Hay una tendencia creciente a confundir la intensidad con la verdad, como si elevar el tono reforzara el argumento, cuando en realidad suele ser lo contrario: una forma de ocultar su fragilidad. La verdad no necesita imponerse; necesita sostenerse. Y eso es mucho más exigente, porque implica tiempo, coherencia y una relación directa con la realidad que no siempre resulta cómoda.
No todo lo que es cierto es aceptable. No todo lo que se demuestra es bien recibido. Pero eso no altera su naturaleza. En un contexto donde el relato se ha convertido en herramienta, la verdad queda desplazada no por falta de existencia, sino por exceso de ruido: se habla más, se afirma más, se repite más… pero se comprende menos.
Y, sin embargo, la verdad permanece. No como una consigna ni como una opinión, sino como algo que, tarde o temprano, termina por imponerse sin necesidad de artificio. Quizá por eso, quien ha aprendido a observar sin precipitación entiende que no todo requiere respuesta inmediata; que hay momentos en los que lo más eficaz no es intervenir, sino dejar que las cosas se muestren por sí solas.
En esa misma línea de reflexión se impone una cuestión no menor: hasta qué punto resulta decisiva la indignación cuando se orienta hacia la justicia, especialmente en un contexto en el que el mal que nos rodea parece avanzar con una impasibilidad que proyecta un futuro incierto. Desde la templanza no se puede ignorar ese apremio. Del mismo modo que, a lo largo de la historia, las grandes batallas contra el mal han exigido una respuesta firme, también hoy esa tensión forma parte del impulso que permite la evolución de los valores y la propia supervivencia de un colectivo humano cada vez más erosionado en su credibilidad.

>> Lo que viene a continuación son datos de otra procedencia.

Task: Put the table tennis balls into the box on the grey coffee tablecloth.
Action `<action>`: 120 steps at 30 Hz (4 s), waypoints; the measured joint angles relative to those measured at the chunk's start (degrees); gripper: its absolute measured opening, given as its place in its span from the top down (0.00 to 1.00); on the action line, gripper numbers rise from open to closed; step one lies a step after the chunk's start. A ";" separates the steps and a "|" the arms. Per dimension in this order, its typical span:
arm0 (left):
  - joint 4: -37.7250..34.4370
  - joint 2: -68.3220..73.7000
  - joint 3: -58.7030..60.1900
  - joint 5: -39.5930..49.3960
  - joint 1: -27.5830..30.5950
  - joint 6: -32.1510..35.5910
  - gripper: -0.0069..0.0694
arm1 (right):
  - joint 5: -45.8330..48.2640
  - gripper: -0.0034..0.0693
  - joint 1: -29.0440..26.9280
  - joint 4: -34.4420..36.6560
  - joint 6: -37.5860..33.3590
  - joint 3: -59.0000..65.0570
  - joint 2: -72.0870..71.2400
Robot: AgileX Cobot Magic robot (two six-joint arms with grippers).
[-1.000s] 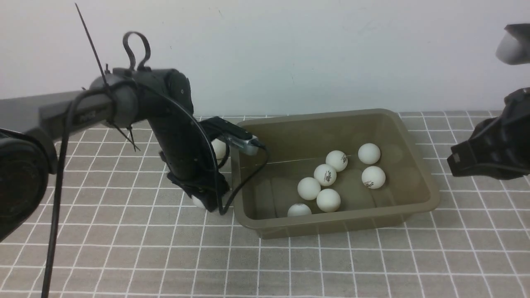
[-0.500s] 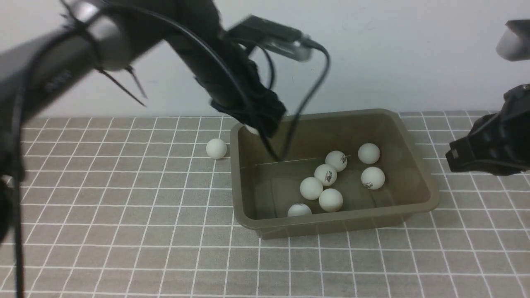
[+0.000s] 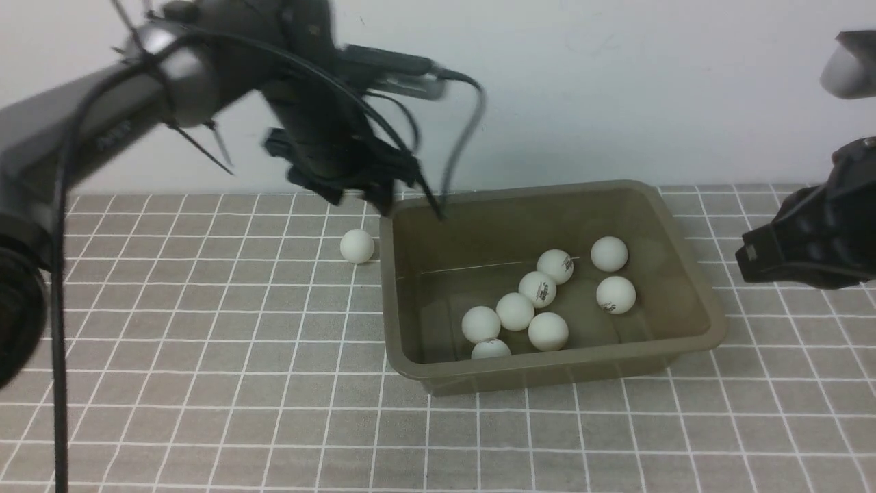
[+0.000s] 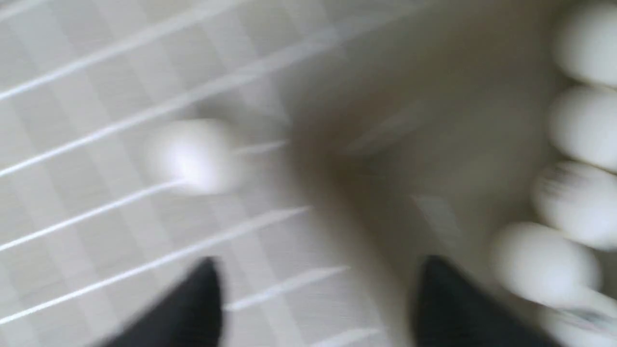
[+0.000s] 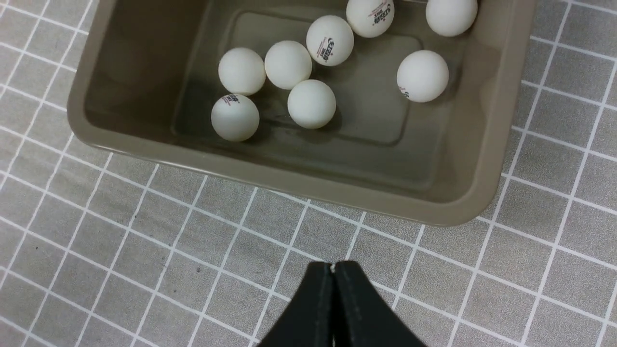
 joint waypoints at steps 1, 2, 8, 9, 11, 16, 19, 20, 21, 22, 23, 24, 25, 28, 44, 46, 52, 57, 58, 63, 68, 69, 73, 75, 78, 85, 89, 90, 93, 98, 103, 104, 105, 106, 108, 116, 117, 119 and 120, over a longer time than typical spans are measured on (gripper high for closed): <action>0.06 0.06 0.00 -0.45 1.89 0.00 0.67 | 0.02 0.97 0.00 0.00 0.00 0.00 0.00; 0.05 0.11 0.00 -1.15 3.70 0.99 0.75 | 0.02 0.97 0.00 0.00 0.07 0.00 0.00; -4.24 2.64 -0.33 -7.11 7.25 12.41 0.87 | -0.01 0.97 0.00 0.18 1.09 0.00 0.00; -5.16 3.32 -0.33 -7.67 7.15 13.72 0.84 | -0.01 0.97 0.00 0.31 1.09 0.00 0.00; -7.53 5.36 -0.33 -9.19 6.74 16.09 0.74 | -0.01 0.97 0.00 0.63 1.46 0.00 0.00; -10.61 9.23 -0.33 -11.79 6.33 17.10 0.42 | -0.01 0.97 0.00 1.16 1.67 0.00 0.00; -10.86 10.57 -0.33 -12.82 6.33 17.16 0.28 | -0.01 0.97 0.00 1.16 1.67 0.00 0.00; -10.99 10.99 -0.33 -13.19 6.33 17.16 0.25 | -0.01 0.97 0.00 1.16 1.67 0.00 0.00; -11.30 11.46 -0.33 -13.47 6.33 17.16 0.22 | -0.01 0.97 0.00 1.16 1.67 0.00 0.00; -11.58 11.79 -0.33 -13.52 6.33 17.17 0.21 | -0.01 0.97 0.00 1.21 1.68 0.00 0.00; -12.10 12.25 -0.33 -13.76 6.28 17.21 0.19 | 0.04 0.97 0.00 1.21 1.68 0.00 0.00; -12.28 12.42 -0.33 -13.88 6.28 17.21 0.19 | 0.04 0.97 0.00 1.21 1.68 0.00 0.00; -12.74 13.17 -0.33 -14.59 6.16 17.21 0.18 | 0.04 0.97 0.00 1.21 1.68 0.00 0.00; -13.27 14.79 -0.33 -15.37 5.80 17.21 0.18 | 0.04 0.97 0.00 1.21 1.73 0.00 0.00; -12.49 15.99 -2.83 -9.48 5.44 16.19 0.46 | 0.04 0.97 0.00 1.16 1.09 0.00 0.00; -11.17 15.69 -4.01 -7.36 5.51 15.09 0.46 | 0.04 0.97 0.00 1.16 1.09 0.00 0.00; -9.31 6.39 -10.82 3.71 6.53 12.20 0.46 | 0.31 0.97 0.00 0.94 1.09 0.00 0.00; -13.04 -2.90 -12.38 10.79 3.36 13.33 0.46 | 1.31 0.97 0.00 -3.05 3.19 0.00 0.00; -13.42 -3.70 -12.38 11.43 1.94 13.96 0.46 | 1.76 0.97 0.00 -4.65 4.30 0.00 0.00; -14.11 -1.86 -12.33 11.80 -4.37 14.63 0.46 | 3.15 0.97 0.00 -9.00 8.03 0.10 -2.31; -13.34 1.74 -12.33 11.86 -8.98 14.68 0.46 | 4.31 0.97 0.00 -9.01 8.60 0.44 -7.77; -12.02 3.06 -12.33 11.86 -10.02 14.59 0.45 | 4.64 0.97 0.00 -9.01 8.74 1.05 -10.23; -8.74 4.96 -12.33 11.86 -10.84 12.42 0.28 | 4.77 0.97 0.00 -9.01 8.85 3.41 -16.63; -7.21 5.27 -12.27 11.70 -10.89 10.86 0.18 | 3.44 0.97 0.00 -9.01 8.91 5.87 -20.94; -6.15 5.27 -12.23 10.75 -10.89 9.24 0.14 | 0.28 0.97 0.00 -9.01 8.97 9.33 -25.99; -4.14 3.42 -12.54 11.15 -10.89 6.10 0.72 | -16.91 0.97 0.00 -9.08 9.20 23.90 -43.30; -4.01 0.79 -12.59 11.43 -10.89 6.10 0.88 | -27.88 0.97 0.00 -9.47 9.26 31.14 -51.64; -3.93 -2.01 -12.60 11.63 -10.89 6.10 0.91 | -34.11 0.97 0.00 -9.71 9.31 34.25 -55.07; -3.74 -5.18 -12.14 11.87 -10.89 6.10 0.92 | -43.97 0.97 0.00 -10.00 9.37 39.39 -60.87; -3.63 -15.61 -6.32 9.33 -10.89 6.10 0.92 | -56.43 0.97 0.00 -10.22 9.37 45.91 -68.04; -3.56 -29.09 6.98 -0.38 -10.89 6.08 0.92 | -61.20 0.97 0.00 -10.22 9.37 46.90 -69.57; -3.56 -31.69 10.35 -2.99 -10.89 5.96 0.92 | -61.32 0.97 0.00 -10.22 9.37 46.91 -69.57; -3.56 -33.80 13.22 -4.89 -10.89 5.80 0.92 | -61.43 0.97 0.00 -10.22 9.37 46.97 -69.57; -3.56 -35.94 16.25 -6.97 -10.89 5.54 0.92 | -61.43 0.97 0.00 -10.22 9.37 46.97 -69.57; -3.56 -40.25 22.64 -11.38 -10.89 5.06 0.92 | -61.50 0.97 0.00 -10.22 9.37 46.97 -69.57; -3.56 -58.97 54.01 -36.50 -10.89 4.13 0.92 | -61.66 0.97 0.00 -10.22 9.37 46.97 -69.57; -3.61 -60.44 56.65 -39.42 -10.89 4.08 0.92 | -61.66 0.97 0.00 -10.22 9.37 46.97 -69.57; -3.68 -64.64 64.55 -46.00 -10.89 3.98 0.92 | -61.66 0.97 0.00 -10.22 9.37 46.97 -69.57; -3.68 -65.45 66.16 -47.54 -10.89 3.98 0.92 | -61.66 0.97 0.00 -10.22 9.37 46.97 -69.57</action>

La verdad de la sana conciencia, para quien posea la suerte de vislumbrarlas, es una necesidad inflexible del Bien frente a todo mal.
El tono no es una cuestión formal, sino la expresión directa de un fondo apremiante: la urgencia de una justicia que no admite demora.

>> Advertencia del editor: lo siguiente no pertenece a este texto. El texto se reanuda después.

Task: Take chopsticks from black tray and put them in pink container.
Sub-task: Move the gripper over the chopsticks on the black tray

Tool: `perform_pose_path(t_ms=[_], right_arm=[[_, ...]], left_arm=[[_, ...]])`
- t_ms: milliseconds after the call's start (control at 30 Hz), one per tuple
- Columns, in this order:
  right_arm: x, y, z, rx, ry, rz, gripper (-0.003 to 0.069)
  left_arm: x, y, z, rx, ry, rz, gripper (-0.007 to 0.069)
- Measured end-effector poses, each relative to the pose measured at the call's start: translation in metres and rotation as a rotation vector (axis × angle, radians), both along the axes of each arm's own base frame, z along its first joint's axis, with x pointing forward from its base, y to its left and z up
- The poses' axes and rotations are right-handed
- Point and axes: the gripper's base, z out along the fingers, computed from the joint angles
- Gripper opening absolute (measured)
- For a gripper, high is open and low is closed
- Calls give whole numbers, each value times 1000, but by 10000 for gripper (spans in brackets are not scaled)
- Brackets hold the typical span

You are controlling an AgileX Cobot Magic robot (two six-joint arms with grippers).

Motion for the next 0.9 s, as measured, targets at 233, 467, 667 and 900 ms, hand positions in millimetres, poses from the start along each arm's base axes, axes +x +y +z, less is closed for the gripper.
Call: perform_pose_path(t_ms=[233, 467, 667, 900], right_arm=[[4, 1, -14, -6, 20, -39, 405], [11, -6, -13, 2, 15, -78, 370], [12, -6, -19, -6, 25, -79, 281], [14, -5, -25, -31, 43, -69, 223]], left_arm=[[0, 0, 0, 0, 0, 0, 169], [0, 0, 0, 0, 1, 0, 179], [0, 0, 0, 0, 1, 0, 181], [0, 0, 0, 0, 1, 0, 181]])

Ahora bien, la severidad de los argumentos no debe confundirse con la sabiduría de la intención. No todo lo contundente es justo, ni todo lo justo necesita elevar el tono. Porque protestar, cuando responde a una conciencia verdadera, no nos sitúa fuera del mundo: nos integra, precisamente, en ese espacio donde el idealismo no es evasión, sino compromiso con el bien.
Porque cuando la verdad está, no necesita defensa constante. Solo necesita tiempo. En tanto, la denuncia indignada frente al mal que nada puede, salvo creer que ganará...
El bien es una carrera de resistencia y la meta llegar con oxígeno para no agotar la verdad.